Gündüz çok sıcak olan hava öğleden sonra bozdu..Hatta geç çıktığımızdan yağmura bile yakalandım ben..Çıktığımda hava kararıyordu ve her yer ıslaktı..Genelde büroda üşüdüğümde sarındığım leopar desen kumaş bir şalım var benim..Islanmamak ve üşümemek için ona sarındım..Durakta inip yürüdüm karanlıkta..Saat sekizbuçuk olmasına rağmen 2 ana cadde bir sokak geçtim sadece bir kişiyle karşılaştım yolda..Melisalar açtığı için akşamları her yer melisa kokuyor..Koklaya koklaya geldim eve..

Tüm balkona ve bahçeye bitki almak isteyenlere önerimdir..Melisa alın ve çiçekleri açtığında akşamları koklayın..Eminim kulaklarım çınlayacaktır :)


Uzun süredir yazmak isteyipte yazmayı unuttuklarım var sırada..
Atahan bana çok güzel bir resim yapmış göndermiş.Harikaydı ve Burcu yazdığı mektupta hikayesini de anlatmış :)
Bugün de beni arayıp 5 haziranda ki sınıf gününe davet etti..Teyzeciğim dediğinde içim titriyor..Çok özledim onu :)


Eski tarz aydınlatmalar..Çok severim.


Çağıl' a Uzunbey kartvizit bastırtmış..Kartta İT Departmanı yazıyor.Yani bizim İnternet Teknolojileri sorumlumuz Çağıl :)) Ben o yaştayken kendime basketbol topu, basket için yeşil adidas şortu ve atleti, bir de YKM Şişli mağazasından Amerikan Eagle bilekli spor ayakkabı almıştım ..

İlk paramı 18 yaşında katıldığım nufus sayımı memurluğundan kazanmıştım..(50 YTL)

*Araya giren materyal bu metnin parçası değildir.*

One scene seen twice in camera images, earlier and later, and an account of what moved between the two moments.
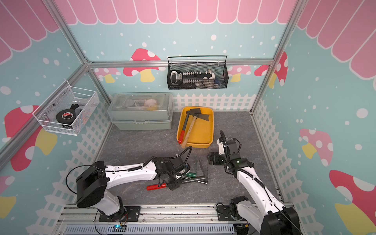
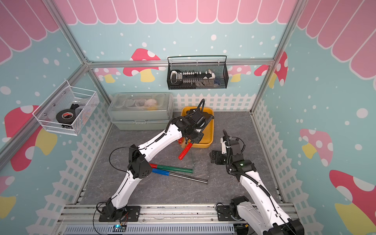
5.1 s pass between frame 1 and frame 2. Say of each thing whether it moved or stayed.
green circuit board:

İlk yalnız otobüse binişim orta2 de B.çekmece' den Çatalca'ya gidişimdir..Orada Babamın teyzesi oturduğundan sık sık onu ziyarete giderdim..Topuklu diye bir çeşme vardır eve su taşırdım bidonla :)Alışverişini yapar dönerdim..İnternette gezerken resmine rastladım..



Hala rüyalarımda o Çatalca da ki eski sokaklarda gezerim ve ahşap rum evlerini çok severim :)

3 yorum:

Adsız dedi ki...

Sevgili Asortik,
Topuklu çeşmesini görünce yazmadan duramadım. 10-13 yaş arasını Çatalca'da geçirdim. Topuklu'yu da bilirim, Mimar Sinan'ın yaptığı camideki Ferhat Paşa çeşmesini de. Çatalca benim için yaz meyveleri, yaz güneşi ve yaramazlıklarıdır. Hayatımda ilk ve son defa komşu bahçeden erik çaldığım yerdir. Aslında erik sevmem de çocuk çetesine katılmaktan kendimi alamamıştım. Topuklu çeşmesi önündeki yoldan devam edip kasabanın dışına çıkardık. Orada bir tanıdığımızın incir ağaçlarıyla dolu karpuz ekilen bir arazisi vardı. Yazları incirlerin gölgesinde yenen piknik yemeğini incir ve karpuz ziyafeti tamamlardı. Beni o günlere götürdün.

Asortik Krep dedi ki...

Nicomedian Şefika, yazdıklarına ne kadar çok sevindim bilemezsin..Dün akşam eski Çatalca evleri ve resimleri aradım nette..Karşıma çıkan resimler bunlar oldu..Geçmişi hatırlattığından bu resimleri koydum..Seninde hoşuna gittiyse ne mutlu bana..Bizde tatillerde mutlaka bir Çatalca yapardık her sene..Kaleiçi camiinin karşısında eski ahşap bir evdi ve kocaman sardunyalarla dolu bir balkonu vardı :)

Benim Hayatim dedi ki...

Teyze olmak gerçekten de çok farklı bir duygu. Yeni yeni yarım yamalak söylensede zira beni bu sıralar çok mutlu ediyor.